The drill inside the ER was quite simple. Sit in one of the chairs if any is empty and wait for your turn
( around one hour )…give samples for blood work. Sit tight again for about forty five minutes to an hour until one of the eight examination rooms become free.
Once inside change into hospital gown and wait  again ( 45 minutes) to get BP, temperature and oxygen level checked. Ultimately all that waiting, weighed me down and I start cursing myself for not having taken out a hefty life insurance policy and made my  ‘ will ‘.
After another hour’s wait the doctor finally docked in and the wide smile on her face as she started discussing my symptoms and results of the blood work, told me that I had managed to dodge a bullet at least today.
But wait, it wasn’t over yet for me…the doctor still had to sign off on my ‘discharge papers’. So there I was,waiting patiently once again, only this time I didn’t feel like a patient !!

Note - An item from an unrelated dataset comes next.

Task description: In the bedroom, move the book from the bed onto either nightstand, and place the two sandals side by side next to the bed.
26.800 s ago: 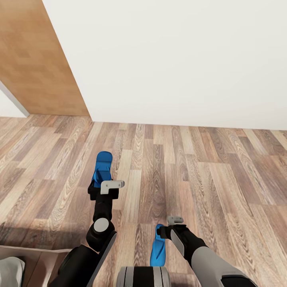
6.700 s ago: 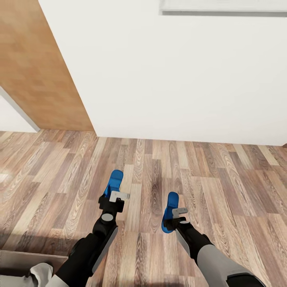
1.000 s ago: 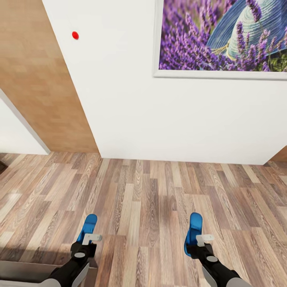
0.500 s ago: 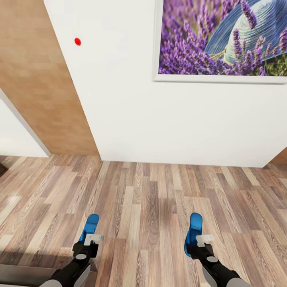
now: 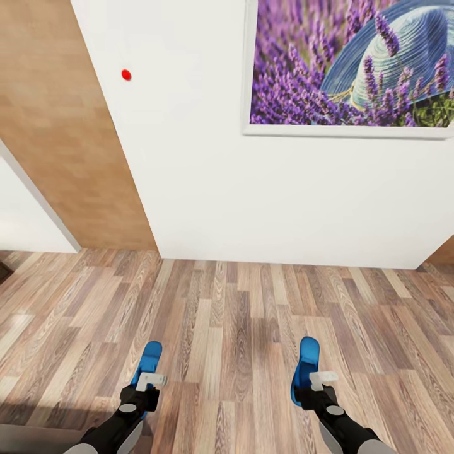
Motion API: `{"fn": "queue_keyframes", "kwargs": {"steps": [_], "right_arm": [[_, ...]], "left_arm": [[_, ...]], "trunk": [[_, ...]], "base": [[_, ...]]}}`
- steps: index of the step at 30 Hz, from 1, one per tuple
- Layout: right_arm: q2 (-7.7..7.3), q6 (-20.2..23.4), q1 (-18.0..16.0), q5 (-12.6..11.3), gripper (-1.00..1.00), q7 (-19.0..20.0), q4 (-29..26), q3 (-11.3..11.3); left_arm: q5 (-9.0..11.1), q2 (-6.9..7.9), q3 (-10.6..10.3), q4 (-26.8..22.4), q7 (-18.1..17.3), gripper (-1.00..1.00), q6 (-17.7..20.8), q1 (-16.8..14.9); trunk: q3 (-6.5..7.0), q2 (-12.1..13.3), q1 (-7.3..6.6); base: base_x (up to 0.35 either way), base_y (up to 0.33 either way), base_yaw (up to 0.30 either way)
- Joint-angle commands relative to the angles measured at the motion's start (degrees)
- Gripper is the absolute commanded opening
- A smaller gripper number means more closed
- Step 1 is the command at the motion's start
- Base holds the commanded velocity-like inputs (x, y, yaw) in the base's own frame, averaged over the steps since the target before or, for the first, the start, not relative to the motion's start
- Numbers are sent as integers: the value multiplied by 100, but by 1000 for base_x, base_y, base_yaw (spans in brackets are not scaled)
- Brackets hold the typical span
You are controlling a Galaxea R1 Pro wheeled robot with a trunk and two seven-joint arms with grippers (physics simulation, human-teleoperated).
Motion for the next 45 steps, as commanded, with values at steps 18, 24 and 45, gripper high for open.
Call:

After one more hour of waiting interspersed with a trip to Tim Horton’s ( my first liquid or solid refreshment  after more than nine hours),the doctor finally came up to me and declared that I was fit enough to return to my loved ones.
Not exactly jumping with joy but almost dizzy with relief, I drove back home quite mindful of the fact that the day could well have ended with me in one of the hospital rooms facing uncertainty and  further ‘ investigations ‘ and my family back at home, wondering when and where  they would be able to see me.